Activity:
Exactly as written, write out the lines below from the first to the one containing "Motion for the", inclusive. Pictures do not belong in the copy.

Exercise data:
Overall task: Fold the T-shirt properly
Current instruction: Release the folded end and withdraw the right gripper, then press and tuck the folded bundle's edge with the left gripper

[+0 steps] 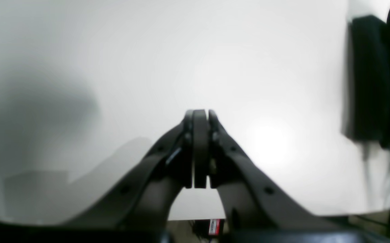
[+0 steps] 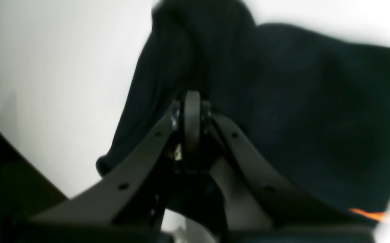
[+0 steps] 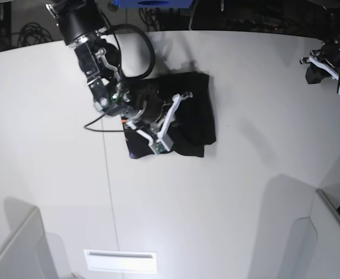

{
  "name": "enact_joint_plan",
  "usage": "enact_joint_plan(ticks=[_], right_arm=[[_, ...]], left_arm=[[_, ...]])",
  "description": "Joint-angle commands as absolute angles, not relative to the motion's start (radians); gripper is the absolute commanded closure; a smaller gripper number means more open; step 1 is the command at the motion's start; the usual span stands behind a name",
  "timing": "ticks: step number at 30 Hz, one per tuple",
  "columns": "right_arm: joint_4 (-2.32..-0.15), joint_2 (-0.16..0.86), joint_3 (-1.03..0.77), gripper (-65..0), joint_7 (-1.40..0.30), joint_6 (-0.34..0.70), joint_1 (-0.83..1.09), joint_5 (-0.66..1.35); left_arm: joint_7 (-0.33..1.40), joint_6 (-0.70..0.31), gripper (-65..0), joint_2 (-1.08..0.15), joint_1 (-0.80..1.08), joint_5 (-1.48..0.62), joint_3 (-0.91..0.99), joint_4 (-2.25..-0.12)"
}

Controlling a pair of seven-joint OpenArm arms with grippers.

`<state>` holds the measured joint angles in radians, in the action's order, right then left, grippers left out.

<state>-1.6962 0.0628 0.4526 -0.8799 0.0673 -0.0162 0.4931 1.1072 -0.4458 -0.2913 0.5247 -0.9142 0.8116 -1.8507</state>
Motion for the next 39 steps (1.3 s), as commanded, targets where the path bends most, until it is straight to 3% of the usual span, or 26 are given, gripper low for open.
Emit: enact_joint_plan(ticks=[1,9,15,21,23,24,30,35,39], right_arm=[[-1.705,0.053,0.486,0.0,-0.848,0.071,-0.025,0.512],[-1.725,0.071,0.585,0.0,-0.825,0.068,-0.004,0.513],[-1.926,0.119,0.335,0.0,-0.817,0.077,0.114,0.515],[-1.979,0.160,0.108,0.0,-0.817,0.163,0.188,0.518],[-1.979,0.162,0.047,0.0,-0.817,0.209,0.213,0.518],[-1.979,0.162,0.022,0.0,-0.817,0.231,0.222,0.518],[-1.977,0.160,-0.111,0.0,-0.819,0.314,0.257,0.518],[-1.975,0.160,-0.194,0.0,-0.820,0.369,0.283,0.518],[-1.975,0.160,-0.225,0.0,-0.825,0.400,0.288,0.518]], left_arm=[[1.089,-0.449,0.0,-0.308,0.526,-0.932,0.786,-1.871],[1.087,-0.449,0.0,-0.288,0.490,-0.935,0.680,-1.874],[1.089,-0.449,0.0,-0.213,0.456,-0.938,0.641,-1.940],[1.086,-0.450,-52.8,-0.139,0.383,-0.937,0.512,-1.920],[1.087,-0.450,-63.0,-0.104,0.348,-0.934,0.481,-1.920],[1.087,-0.449,-65.0,-0.090,0.334,-0.934,0.463,-1.919],[1.087,-0.440,-65.0,-0.030,0.220,-0.931,0.341,-1.791],[1.084,-0.282,-65.0,-0.030,0.157,-0.931,0.294,-1.613],[1.084,-0.268,-65.0,-0.030,0.140,-0.931,0.288,-1.600]])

Solution:
Overall task: Fold the T-shirt properly
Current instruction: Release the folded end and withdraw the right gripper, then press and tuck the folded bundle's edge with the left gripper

[+0 steps] 
[+0 steps] 
[+0 steps] 

{
  "name": "enact_joint_plan",
  "usage": "enact_joint_plan(ticks=[_], right_arm=[[_, ...]], left_arm=[[_, ...]])",
  "description": "Joint-angle commands as absolute angles, not relative to the motion's start (radians); gripper is the absolute commanded closure; a smaller gripper number means more open; step 1 is the command at the motion's start; the usual span stands behind a name",
  "timing": "ticks: step number at 30 Hz, one per tuple",
  "columns": "right_arm: joint_4 (-2.32..-0.15), joint_2 (-0.16..0.86), joint_3 (-1.03..0.77), gripper (-65..0), joint_7 (-1.40..0.30), joint_6 (-0.34..0.70), joint_1 (-0.83..1.09), joint_5 (-0.66..1.35); left_arm: joint_7 (-0.33..1.40), joint_6 (-0.70..0.31), gripper (-65..0), joint_2 (-1.08..0.15), joint_1 (-0.80..1.08), joint_5 (-1.48..0.62), joint_3 (-0.91..0.99), joint_4 (-2.25..-0.12)"
}

Controlling a pair of seven-joint OpenArm arms with grippers.

`<state>` holds the measured joint angles in radians, in the action's order, right then left, grippers left out.

<state>-1.6962 0.0628 0.4526 -0.8799 0.0673 -0.0162 0.4931 1.1072 -0.4458 -0.2913 0.5247 -0.9142 0.8116 -1.8507</state>
Motion for the next 39 steps (1.3 s), as commanded, targets where the path bends most, until it is straight to 3% of the usual span, or 26 are given, gripper low for open.

Nothing remains to be added to the exercise.